Exercise goal ->
Note on the material below: return exactly the lines from the line that holds "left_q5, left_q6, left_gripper" through the line that holds "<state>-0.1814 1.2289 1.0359", and leave out each picture.

Data extract ->

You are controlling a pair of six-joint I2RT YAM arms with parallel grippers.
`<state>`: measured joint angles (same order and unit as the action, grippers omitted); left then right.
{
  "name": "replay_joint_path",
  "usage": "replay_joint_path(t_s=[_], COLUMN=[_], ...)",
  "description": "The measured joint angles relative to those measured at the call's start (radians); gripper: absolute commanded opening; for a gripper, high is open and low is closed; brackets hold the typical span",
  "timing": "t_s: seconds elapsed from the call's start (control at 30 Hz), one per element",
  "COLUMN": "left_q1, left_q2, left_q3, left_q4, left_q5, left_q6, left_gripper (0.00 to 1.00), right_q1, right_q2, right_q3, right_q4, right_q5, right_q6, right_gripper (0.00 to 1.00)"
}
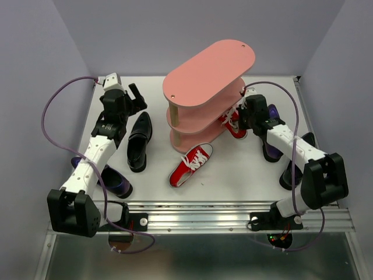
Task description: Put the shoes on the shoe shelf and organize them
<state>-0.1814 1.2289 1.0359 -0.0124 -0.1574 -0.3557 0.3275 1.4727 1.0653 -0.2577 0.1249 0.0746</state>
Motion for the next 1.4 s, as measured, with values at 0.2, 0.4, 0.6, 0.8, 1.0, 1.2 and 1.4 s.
replay_joint_path(t_s=[0.2, 0.4, 0.6, 0.8, 1.0, 1.2, 1.4], left_q1=[0.0, 0.0, 0.0, 0.0, 0.0, 0.0, 0.0], left_q2=[-0.018, -0.033, -0.034, -0.035, -0.043, -0.064, -0.072], left_q3=[0.0, 0.0, 0.0, 0.0, 0.0, 0.0, 0.0], left_q4=[-0.007, -0.022, -0.04, -0.048, -0.062, -0.068, -0.068], left_q5=[0.0, -0.002, -0.01, -0.013, -0.014, -0.026, -0.031], left_q6=[-0.002, -0.002, -0.001, -0.002, -0.002, -0.001, -0.001], left_gripper=[0.99, 0.99, 0.99, 0.99, 0.99, 0.99, 0.99], right_q1=[-0.015, -0.033, -0.048, -0.047, -0.047, -0.047, -0.047], right_q2=[0.038, 0.117, 0.146, 0.148, 0.177, 0.18, 0.191], right_q3=[-0.024, -0.022, -0.013, -0.009, 0.02, 0.021, 0.021], right_q4=[0.083, 0.15, 0.175, 0.204, 0.229, 0.266, 0.281], right_q5=[-0.061, -0.112, -0.123, -0.14, -0.171, -0.181, -0.202], right_q6=[-0.029, -0.034, -0.034, -0.024, 0.001, 0.035, 0.046], right_gripper=[0.01, 0.01, 0.01, 0.01, 0.01, 0.01, 0.09])
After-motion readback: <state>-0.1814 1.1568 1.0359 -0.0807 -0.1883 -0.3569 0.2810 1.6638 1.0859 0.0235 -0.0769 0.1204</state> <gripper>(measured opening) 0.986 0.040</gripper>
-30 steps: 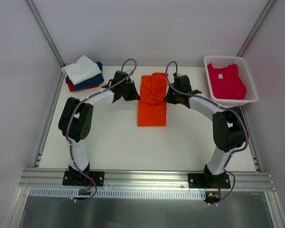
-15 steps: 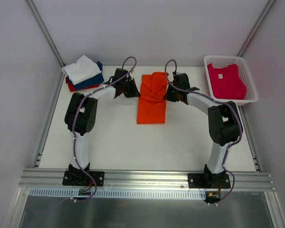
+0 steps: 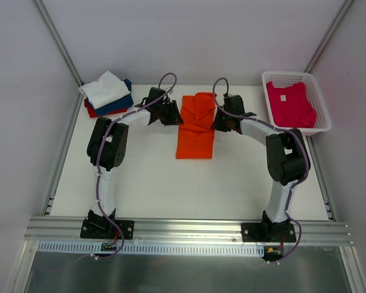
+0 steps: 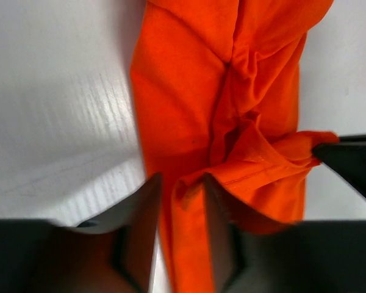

Output for this task ->
  "COLUMN": "left_q1, left_q2, left_q3, left_q4, left_q5, left_q6, left_gripper (0.00 to 1.00), right_q1, right_q2, right_q3, right_q4, right_q5, right_q6, right_gripper (0.00 to 1.00)"
}
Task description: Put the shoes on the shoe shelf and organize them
<state>-0.1814 1.2289 1.0359 -0.0124 -0.1574 -0.3557 0.3275 1.4727 1.0653 -0.2577 0.1249 0.0746</state>

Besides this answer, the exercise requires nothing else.